Cayó al piso y llorando se arrastró con los papeles todavía en la mano hasta un escritorio y comenzó a firmarlos. Recogió la documentación, y revisó que todo estuviera en orden, advirtió las fechas antedatadas y diferentes.
-Bueno señora, le mandan saludos y dicen que con ellos no se juega. Ahora cierre los ojos, que la voy a vendar y luego me voy,
La mujer le hizo una pregunta mientras se disponía a ser atada y vendada.
-¿Cómo dieron conmigo? Nadie sabe que estoy acá. Esta casa no es mía ni de ningún conocido. El dueño está en Europa y vuelve en unos meses.
-No lo sé ni me importa, se enteraron, pudo ser la doméstica que le limpia quizás o alguien que la reconoció en Ensenada. La mujer negó con la cabeza aunque luego musitó: Alma, esa estúpida y codiciosa, le habrán pagado bien.
-No me deje sola y atada, nadie va a venir a desatarme. Por favor se lo ruego, Usted no parece un individuo malo o perverso.
-No lo soy pero órdenes son órdenes. Yo hago mi trabajo y me voy.
-Por favor, comprenda que nadie viene a esta casa. Me voy a morir atada de hambre y frío. La chica no viene hasta la próxima semana y hoy es jueves. Le ruego, por favor.
-No, señora.
-¿Cómo que nó?
Pablo Paiva sintió algo de lástima, se daba cuenta que la mujer tenía razón pero ellos no querían esa crueldad o ese sufrimiento lento. Eran tipos duros y calculadores.
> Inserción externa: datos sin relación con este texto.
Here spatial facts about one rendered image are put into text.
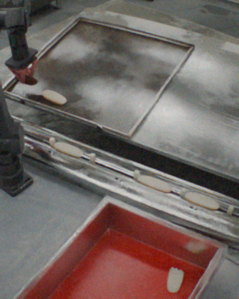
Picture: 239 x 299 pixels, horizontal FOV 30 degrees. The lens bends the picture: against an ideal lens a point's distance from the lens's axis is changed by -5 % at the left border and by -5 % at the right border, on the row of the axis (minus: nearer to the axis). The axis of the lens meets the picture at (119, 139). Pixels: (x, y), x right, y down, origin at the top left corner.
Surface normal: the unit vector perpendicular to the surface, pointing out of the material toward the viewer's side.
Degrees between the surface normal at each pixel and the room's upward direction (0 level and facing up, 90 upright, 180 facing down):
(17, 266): 0
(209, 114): 10
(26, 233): 0
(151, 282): 0
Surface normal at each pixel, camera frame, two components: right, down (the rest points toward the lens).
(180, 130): -0.07, -0.68
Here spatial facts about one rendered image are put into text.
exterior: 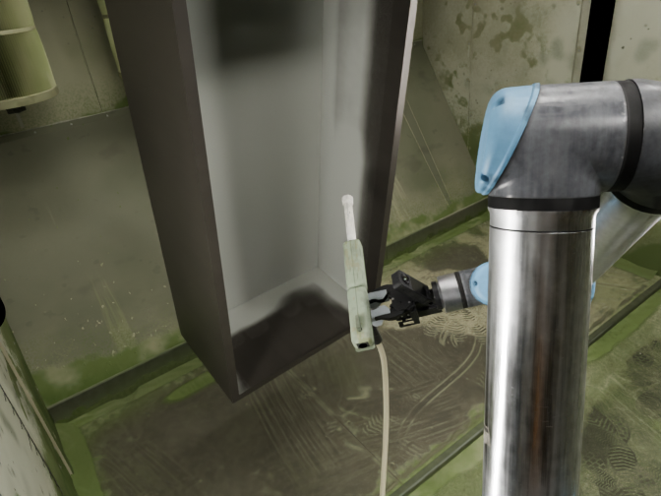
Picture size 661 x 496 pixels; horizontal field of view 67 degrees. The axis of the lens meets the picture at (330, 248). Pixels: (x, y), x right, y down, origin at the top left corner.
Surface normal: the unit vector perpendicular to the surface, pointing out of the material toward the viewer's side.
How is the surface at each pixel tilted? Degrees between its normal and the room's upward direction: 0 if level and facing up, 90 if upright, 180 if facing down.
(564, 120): 55
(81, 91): 90
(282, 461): 0
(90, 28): 90
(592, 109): 45
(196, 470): 0
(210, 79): 102
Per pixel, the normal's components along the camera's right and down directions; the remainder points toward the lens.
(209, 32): 0.63, 0.50
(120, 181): 0.44, -0.18
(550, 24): -0.80, 0.36
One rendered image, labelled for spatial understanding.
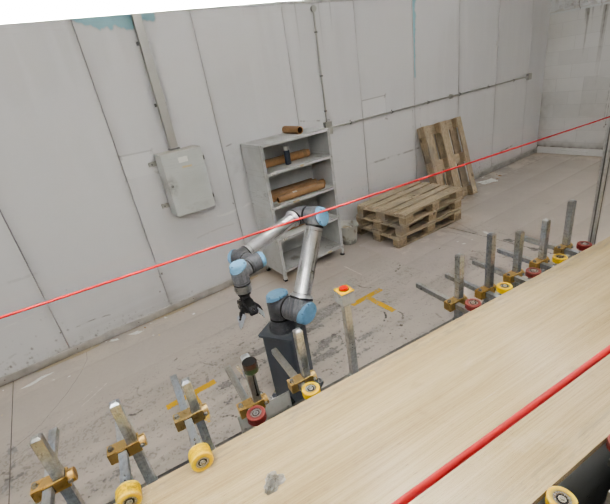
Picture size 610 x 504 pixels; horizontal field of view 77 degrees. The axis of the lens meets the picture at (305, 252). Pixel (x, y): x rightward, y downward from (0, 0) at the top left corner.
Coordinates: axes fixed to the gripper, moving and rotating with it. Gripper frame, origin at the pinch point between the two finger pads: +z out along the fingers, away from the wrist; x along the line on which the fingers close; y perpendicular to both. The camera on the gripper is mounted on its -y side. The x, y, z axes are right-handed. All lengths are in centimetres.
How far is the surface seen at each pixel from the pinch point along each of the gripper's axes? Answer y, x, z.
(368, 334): 42, -115, 94
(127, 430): -39, 72, -10
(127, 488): -58, 77, -4
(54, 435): -11, 97, -2
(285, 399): -41.6, 8.8, 17.7
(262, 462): -74, 36, 4
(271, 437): -67, 28, 4
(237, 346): 114, -21, 94
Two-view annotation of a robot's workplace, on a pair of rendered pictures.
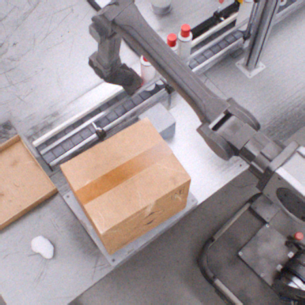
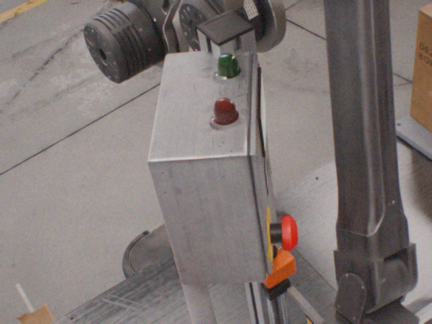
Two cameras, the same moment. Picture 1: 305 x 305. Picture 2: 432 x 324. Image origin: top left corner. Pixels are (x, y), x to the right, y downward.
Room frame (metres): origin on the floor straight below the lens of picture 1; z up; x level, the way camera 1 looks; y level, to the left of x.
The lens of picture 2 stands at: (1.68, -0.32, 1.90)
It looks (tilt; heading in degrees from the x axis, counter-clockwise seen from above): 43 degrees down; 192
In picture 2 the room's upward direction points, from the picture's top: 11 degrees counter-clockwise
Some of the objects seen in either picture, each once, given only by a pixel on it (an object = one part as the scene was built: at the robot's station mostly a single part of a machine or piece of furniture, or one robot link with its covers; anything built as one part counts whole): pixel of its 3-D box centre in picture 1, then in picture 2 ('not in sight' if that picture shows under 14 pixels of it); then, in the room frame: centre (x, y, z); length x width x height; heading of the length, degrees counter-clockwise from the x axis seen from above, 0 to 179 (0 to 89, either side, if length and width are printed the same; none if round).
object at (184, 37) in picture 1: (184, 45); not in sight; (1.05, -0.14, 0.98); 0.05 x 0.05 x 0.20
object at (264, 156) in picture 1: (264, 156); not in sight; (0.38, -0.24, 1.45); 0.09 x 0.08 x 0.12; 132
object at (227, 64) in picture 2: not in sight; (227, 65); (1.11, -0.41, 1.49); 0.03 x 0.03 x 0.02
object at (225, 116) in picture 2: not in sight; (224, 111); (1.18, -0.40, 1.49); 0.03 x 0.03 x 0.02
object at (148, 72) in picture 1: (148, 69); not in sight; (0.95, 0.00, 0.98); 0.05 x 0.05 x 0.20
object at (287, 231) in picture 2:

La llevó hasta el sótano soportando ruegos y lamentos, le tapó la boca con una cinta plástica pero igual se oía un murmullo cansino.
La ubicó en el punto más lejano del sótano en relación a la puerta y le disparó dos tiros uno al pecho, el otro a la cabeza.
Recogió con cuidado los casquillos, cerró el sótano. Se fue de la casa por donde entró. Tomó la motoneta y volvió por la misma avenida hasta el centro de la Plata. Tiró el arma en un descampado, las balas en una alcantarilla. Devolvió la motoneta. Paró un taxi, bromeó con él taxista que lo llevó a la Terminal y luego se tomó un ómnibus hasta Buenos Aires; su avión salía a medianoche para Foz de Iguazú. Cabeceó agotado en el avión y se asombró que se le aparecieran en un sueño fugaz, la cara de esa mujer desesperada, la visión de su bello cuerpo y de sus ojos negros que lo miraban ansiosos y suplicantes. Le hubiera gustado que en vez de la señora el encargo hubiera sido liquidar a ese estúpido engreído del restaurante para descerrajarle cuatro balazos y acabar con esa bocaza de mentiroso y prepotente.